You referred and prepared comments to the new LVT facility. Give us kind of an update of your U. S. Residential business. What percentage LVT currently stands at?
Percentage just to make sure this is Frank Keith. To make sure I understand the question, specific to residential, what percent is LVT? Is that the question?
Yes. Currently, Larry, you want to put residential, commercial. Just kind of some kind of sense of how much of the business this represents?
It's order of magnitude, it's around 10%
of the total
commercial residential in North America.
We already do say Keith, we already do today about $100,000,000 in worldwide LVT sales. We have production small production in Germany and we have a small production in one of our North America facilities in the Midwest. But really the Lancaster production would become the primary insourcing for all our Asian production that is sourced from third party sources. So we already have a meaningful business. And again the LVT play while it drives a lot of the improved design and customer service elements that Matt talked about, we do expect it to be a lot like the Russia plant as a margin enhancing savings project for us.
Thank you. Our next question in queue comes from the line of David MacGregor with Longbow Research. Please go ahead. Your line is now open. Yes.
Just a follow-up question on the Architectural Specialties business. You kind of laid out a picture for 2016. As we think about the growth in that business going forward, is it largely organic growth? Or do acquisitions become a factor in your plans? Could you talk a little further about that?
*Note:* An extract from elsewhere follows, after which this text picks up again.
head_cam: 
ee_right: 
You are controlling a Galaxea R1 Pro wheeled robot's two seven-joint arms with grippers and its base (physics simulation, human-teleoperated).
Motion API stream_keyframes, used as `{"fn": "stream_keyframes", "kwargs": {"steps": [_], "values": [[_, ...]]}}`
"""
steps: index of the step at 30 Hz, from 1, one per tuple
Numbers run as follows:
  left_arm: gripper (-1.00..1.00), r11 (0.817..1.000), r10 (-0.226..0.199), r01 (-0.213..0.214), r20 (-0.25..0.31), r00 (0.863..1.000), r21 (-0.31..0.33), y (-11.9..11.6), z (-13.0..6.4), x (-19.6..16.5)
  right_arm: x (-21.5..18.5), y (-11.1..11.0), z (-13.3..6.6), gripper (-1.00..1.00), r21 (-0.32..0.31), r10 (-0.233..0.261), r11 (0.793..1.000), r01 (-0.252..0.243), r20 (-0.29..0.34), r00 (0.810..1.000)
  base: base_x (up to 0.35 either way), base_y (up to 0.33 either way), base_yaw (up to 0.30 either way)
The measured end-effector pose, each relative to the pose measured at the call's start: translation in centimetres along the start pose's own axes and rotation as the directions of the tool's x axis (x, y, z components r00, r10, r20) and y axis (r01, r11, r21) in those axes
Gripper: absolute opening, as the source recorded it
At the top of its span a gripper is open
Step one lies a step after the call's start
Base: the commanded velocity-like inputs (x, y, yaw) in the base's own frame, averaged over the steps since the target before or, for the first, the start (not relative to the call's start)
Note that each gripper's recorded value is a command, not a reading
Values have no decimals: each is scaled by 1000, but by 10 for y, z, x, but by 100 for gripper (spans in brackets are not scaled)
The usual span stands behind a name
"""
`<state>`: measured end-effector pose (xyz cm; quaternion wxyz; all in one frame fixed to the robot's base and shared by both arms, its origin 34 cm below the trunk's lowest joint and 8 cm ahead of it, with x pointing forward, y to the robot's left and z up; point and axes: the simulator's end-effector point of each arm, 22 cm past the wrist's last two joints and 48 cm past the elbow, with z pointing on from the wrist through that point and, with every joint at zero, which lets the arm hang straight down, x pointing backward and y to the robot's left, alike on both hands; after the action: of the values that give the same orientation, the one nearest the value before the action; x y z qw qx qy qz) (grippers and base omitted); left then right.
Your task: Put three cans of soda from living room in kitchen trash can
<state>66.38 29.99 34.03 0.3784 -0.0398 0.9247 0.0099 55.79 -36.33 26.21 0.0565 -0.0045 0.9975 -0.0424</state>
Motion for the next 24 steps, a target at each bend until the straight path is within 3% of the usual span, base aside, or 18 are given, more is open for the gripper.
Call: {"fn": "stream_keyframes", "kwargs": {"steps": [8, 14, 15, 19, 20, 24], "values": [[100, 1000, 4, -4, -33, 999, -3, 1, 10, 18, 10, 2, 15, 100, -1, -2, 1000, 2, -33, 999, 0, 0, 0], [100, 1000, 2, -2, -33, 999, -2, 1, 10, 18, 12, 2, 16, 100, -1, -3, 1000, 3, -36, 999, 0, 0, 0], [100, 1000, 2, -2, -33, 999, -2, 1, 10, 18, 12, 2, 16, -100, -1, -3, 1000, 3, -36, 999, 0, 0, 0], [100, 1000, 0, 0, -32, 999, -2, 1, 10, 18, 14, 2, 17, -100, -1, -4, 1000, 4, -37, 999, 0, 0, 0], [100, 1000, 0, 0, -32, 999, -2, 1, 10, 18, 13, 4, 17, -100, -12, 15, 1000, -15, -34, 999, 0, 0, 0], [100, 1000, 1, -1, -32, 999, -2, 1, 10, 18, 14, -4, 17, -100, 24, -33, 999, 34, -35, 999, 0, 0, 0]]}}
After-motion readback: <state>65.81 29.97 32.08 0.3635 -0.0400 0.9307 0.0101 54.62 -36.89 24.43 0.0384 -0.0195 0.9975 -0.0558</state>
Sure, David. We think first of all there's a great organic growth opportunity. So when you look at the market, the geographic markets we're talking about, when you think about the coverage extension in the global architects, we think that the market lends itself to real opportunities. This would be a place where we would look for smaller, what we would call tuck in acquisitions. It's a very fragmented competitive landscape.
There are a couple relatively large guys. But it's an opportunity for us to move in and look at smaller regional players that may have product lines or product technologies that we find attractive. We did one a couple of years ago with Simplex up in Canada. But as we pointed out, we're also making organic investments. We're going to be expanding our metal capability in China inside the complex that houses the new Mineral Fiber plant.
So this is a place where we would look for small modest tuck in acquisitions if they make sense and we can do them rapidly. Certainly not a place we're afraid to go and increase our organic investment as well. So it's just a broad opportunity that we think we've been organized much better to address really across the board not only in The U. S. But around the world.
The other thing I'd add just for clarity on slide 15 that we did review the business. This doesn't the twenty sixteen numbers do not presume acquisition. So this is what we've got in house in our own organic expansion activities. So the lift you see in the architectural specialties is not predicated on doing a deal in capital deployment. Obviously, if we can find incremental opportunities to deploy capital and drive this number better, we will, but that's not presumed in the data we provided.
That's a
good point.
Thank you.
Thank you, presenters. And at this time, I'm showing no additional phone questions in the queue. I'd like to turn the program back over to Ms. Asby for any additional or closing remarks.
Thank you, everybody. We appreciate your interest. We appreciate the questions. We look forward to a very solid fourth quarter and a very robust end of the year. And we appreciate everybody's attention.
Thank you very much.
Thank you, presenters. And again, thank you, ladies and gentlemen. This does conclude today's call. Thank you for your participation and have a wonderful day. Attendees, you may now all disconnect.